[TASK STATEMENT] Could you retype exactly the lines below between the one holding "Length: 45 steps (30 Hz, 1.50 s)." and the one holding "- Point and", inclusive, leaving out any pictures?

[Stored data entries]
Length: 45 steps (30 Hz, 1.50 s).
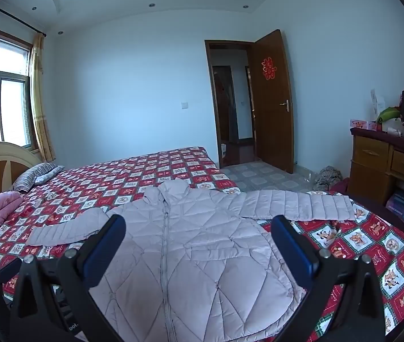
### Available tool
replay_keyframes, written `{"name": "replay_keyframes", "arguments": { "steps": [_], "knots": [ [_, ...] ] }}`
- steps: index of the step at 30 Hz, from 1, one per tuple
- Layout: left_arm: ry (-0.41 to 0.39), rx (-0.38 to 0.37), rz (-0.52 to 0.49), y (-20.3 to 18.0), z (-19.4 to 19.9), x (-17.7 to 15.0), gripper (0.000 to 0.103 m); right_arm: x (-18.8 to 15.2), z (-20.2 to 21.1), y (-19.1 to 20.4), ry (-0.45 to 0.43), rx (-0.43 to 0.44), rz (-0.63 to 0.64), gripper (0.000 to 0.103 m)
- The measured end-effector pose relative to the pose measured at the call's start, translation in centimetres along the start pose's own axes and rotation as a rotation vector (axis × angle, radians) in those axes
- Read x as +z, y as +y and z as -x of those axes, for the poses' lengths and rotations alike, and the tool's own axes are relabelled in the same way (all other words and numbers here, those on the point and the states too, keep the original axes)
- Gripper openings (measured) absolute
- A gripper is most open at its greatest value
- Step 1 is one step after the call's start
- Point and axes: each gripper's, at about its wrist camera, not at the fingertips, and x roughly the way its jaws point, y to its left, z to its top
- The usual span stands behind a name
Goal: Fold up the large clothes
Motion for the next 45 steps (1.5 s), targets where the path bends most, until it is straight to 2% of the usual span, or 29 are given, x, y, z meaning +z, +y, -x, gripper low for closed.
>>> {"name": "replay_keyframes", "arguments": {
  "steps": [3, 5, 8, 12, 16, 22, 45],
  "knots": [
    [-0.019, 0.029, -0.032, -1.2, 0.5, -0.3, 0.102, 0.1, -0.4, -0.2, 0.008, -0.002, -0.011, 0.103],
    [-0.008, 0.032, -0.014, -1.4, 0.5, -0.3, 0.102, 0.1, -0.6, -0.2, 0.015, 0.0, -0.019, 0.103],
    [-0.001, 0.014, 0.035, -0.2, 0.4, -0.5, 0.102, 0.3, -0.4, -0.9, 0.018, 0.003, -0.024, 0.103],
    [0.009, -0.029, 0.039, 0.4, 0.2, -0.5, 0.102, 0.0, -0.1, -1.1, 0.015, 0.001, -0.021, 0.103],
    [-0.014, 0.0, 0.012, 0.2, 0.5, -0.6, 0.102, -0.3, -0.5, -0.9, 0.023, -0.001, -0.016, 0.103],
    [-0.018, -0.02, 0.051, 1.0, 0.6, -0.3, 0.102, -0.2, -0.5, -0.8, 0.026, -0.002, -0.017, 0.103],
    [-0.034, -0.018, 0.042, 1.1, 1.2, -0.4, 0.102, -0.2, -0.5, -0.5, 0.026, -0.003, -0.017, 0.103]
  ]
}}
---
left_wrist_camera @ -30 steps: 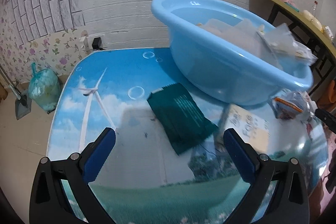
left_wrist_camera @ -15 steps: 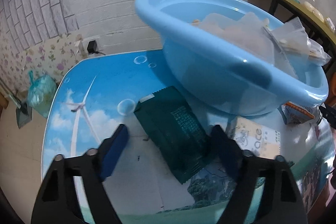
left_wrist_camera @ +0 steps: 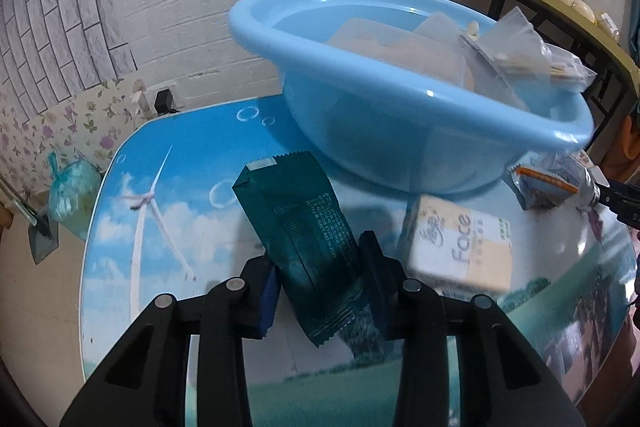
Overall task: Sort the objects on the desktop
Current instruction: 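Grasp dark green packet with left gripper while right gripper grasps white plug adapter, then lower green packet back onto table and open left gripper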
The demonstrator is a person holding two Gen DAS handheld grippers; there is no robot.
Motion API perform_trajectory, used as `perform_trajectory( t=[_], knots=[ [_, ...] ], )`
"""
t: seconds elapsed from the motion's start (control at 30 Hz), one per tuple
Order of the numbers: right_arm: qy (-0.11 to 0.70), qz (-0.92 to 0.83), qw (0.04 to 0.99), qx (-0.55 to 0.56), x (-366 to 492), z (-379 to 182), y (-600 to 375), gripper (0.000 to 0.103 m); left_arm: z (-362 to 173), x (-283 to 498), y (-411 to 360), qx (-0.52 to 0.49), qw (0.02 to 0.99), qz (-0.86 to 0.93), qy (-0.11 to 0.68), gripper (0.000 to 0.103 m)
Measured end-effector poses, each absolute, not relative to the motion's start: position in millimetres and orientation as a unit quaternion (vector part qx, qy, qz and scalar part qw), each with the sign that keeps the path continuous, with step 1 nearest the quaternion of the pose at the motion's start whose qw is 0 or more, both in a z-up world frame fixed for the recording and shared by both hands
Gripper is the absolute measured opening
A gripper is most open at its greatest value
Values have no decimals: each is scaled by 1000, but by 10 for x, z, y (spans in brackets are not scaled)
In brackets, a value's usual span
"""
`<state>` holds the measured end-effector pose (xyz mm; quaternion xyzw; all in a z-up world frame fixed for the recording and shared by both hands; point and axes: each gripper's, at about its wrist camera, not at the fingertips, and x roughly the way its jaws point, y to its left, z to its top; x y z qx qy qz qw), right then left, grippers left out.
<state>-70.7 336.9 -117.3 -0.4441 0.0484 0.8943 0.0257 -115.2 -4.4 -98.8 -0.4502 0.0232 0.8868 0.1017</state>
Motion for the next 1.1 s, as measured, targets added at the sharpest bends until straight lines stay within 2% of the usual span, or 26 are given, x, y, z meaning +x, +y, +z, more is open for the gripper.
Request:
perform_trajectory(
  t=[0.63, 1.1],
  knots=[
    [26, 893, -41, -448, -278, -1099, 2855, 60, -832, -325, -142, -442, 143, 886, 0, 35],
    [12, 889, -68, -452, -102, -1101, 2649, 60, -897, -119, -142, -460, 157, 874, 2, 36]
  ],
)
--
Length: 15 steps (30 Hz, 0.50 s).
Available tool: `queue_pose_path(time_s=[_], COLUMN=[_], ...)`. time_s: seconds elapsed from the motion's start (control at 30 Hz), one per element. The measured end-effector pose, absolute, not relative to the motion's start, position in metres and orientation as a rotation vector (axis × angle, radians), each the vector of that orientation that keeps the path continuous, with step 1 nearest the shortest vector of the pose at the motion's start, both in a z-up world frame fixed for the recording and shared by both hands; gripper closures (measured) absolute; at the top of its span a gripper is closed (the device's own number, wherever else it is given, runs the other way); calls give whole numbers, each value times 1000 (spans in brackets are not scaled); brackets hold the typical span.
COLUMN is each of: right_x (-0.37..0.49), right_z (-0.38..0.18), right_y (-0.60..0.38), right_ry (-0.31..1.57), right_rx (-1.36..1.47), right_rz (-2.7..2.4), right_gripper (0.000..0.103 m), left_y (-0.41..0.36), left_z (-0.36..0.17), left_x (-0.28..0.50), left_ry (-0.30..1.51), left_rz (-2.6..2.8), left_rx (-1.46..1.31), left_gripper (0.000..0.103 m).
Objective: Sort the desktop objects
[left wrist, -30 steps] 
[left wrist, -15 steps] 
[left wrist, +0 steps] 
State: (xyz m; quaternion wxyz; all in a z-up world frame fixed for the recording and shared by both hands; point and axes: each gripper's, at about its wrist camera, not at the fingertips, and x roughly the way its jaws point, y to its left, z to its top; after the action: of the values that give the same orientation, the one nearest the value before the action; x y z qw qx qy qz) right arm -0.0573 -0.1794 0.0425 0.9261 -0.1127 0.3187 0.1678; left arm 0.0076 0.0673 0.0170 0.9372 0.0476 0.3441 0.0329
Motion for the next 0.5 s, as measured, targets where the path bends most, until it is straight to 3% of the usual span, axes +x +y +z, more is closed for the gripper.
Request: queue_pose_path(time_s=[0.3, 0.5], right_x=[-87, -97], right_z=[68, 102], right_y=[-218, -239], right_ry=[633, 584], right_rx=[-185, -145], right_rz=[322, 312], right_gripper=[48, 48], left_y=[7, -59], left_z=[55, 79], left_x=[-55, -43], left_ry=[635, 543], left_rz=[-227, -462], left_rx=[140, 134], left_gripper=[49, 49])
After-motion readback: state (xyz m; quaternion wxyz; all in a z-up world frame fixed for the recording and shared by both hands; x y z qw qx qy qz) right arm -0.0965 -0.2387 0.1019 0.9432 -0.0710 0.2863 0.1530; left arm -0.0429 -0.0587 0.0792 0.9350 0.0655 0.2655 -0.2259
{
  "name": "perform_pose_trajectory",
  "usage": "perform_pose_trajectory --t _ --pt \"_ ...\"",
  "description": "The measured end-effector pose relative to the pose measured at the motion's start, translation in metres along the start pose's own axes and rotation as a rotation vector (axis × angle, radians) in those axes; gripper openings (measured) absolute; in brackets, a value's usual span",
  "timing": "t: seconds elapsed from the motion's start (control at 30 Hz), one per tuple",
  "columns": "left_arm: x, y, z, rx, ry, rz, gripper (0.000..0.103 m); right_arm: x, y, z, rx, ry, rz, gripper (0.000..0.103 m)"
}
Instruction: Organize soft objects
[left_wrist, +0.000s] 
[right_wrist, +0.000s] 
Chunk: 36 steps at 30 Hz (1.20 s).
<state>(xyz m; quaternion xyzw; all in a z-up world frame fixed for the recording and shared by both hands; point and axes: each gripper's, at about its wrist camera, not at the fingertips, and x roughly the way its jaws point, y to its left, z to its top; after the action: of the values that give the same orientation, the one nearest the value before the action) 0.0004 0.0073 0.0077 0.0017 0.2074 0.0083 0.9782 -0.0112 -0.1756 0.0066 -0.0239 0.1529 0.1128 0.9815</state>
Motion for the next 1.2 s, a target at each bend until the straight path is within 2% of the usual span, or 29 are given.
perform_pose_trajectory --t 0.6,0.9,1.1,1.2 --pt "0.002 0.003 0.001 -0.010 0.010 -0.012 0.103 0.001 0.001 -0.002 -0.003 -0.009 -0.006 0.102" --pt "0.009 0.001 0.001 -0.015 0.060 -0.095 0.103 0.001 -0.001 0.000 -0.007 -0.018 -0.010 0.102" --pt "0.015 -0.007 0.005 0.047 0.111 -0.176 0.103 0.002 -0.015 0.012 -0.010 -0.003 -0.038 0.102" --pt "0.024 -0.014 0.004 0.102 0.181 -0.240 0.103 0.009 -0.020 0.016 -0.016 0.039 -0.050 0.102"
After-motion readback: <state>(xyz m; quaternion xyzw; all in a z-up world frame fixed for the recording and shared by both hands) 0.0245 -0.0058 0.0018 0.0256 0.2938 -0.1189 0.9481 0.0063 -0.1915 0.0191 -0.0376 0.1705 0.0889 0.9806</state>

[OUTPUT]
Length: 45 steps (30 Hz, 1.50 s).
### Available tool
replay_keyframes, written `{"name": "replay_keyframes", "arguments": { "steps": [_], "knots": [ [_, ...] ] }}`
- steps: index of the step at 30 Hz, from 1, one per tuple
- Layout: left_arm: ry (-0.41 to 0.39), rx (-0.38 to 0.37), rz (-0.52 to 0.49), y (-20.3 to 18.0), z (-19.4 to 19.9), x (-17.7 to 15.0), gripper (0.000 to 0.103 m); right_arm: x (-18.8 to 15.2), z (-20.2 to 21.1), y (-19.1 to 20.4), ry (-0.45 to 0.43), rx (-0.43 to 0.44), rz (-0.63 to 0.64), gripper (0.000 to 0.103 m)
- The measured end-effector pose relative to the pose measured at the call's start, translation in centimetres along the start pose's own axes and rotation as a rotation vector (axis × angle, radians) in those axes
- Read x as +z, y as +y and z as -x of those axes, for the poses' lengths and rotations alike, and the tool's own axes are relabelled in the same way (all other words and numbers here, those on the point and the states too, keep the original axes)
- Gripper openings (measured) absolute
- A gripper is most open at its greatest value
- Step 1 is one step after the call's start
- Point and axes: each gripper's, at about its wrist camera, not at the fingertips, and x roughly the way its jaws point, y to its left, z to its top

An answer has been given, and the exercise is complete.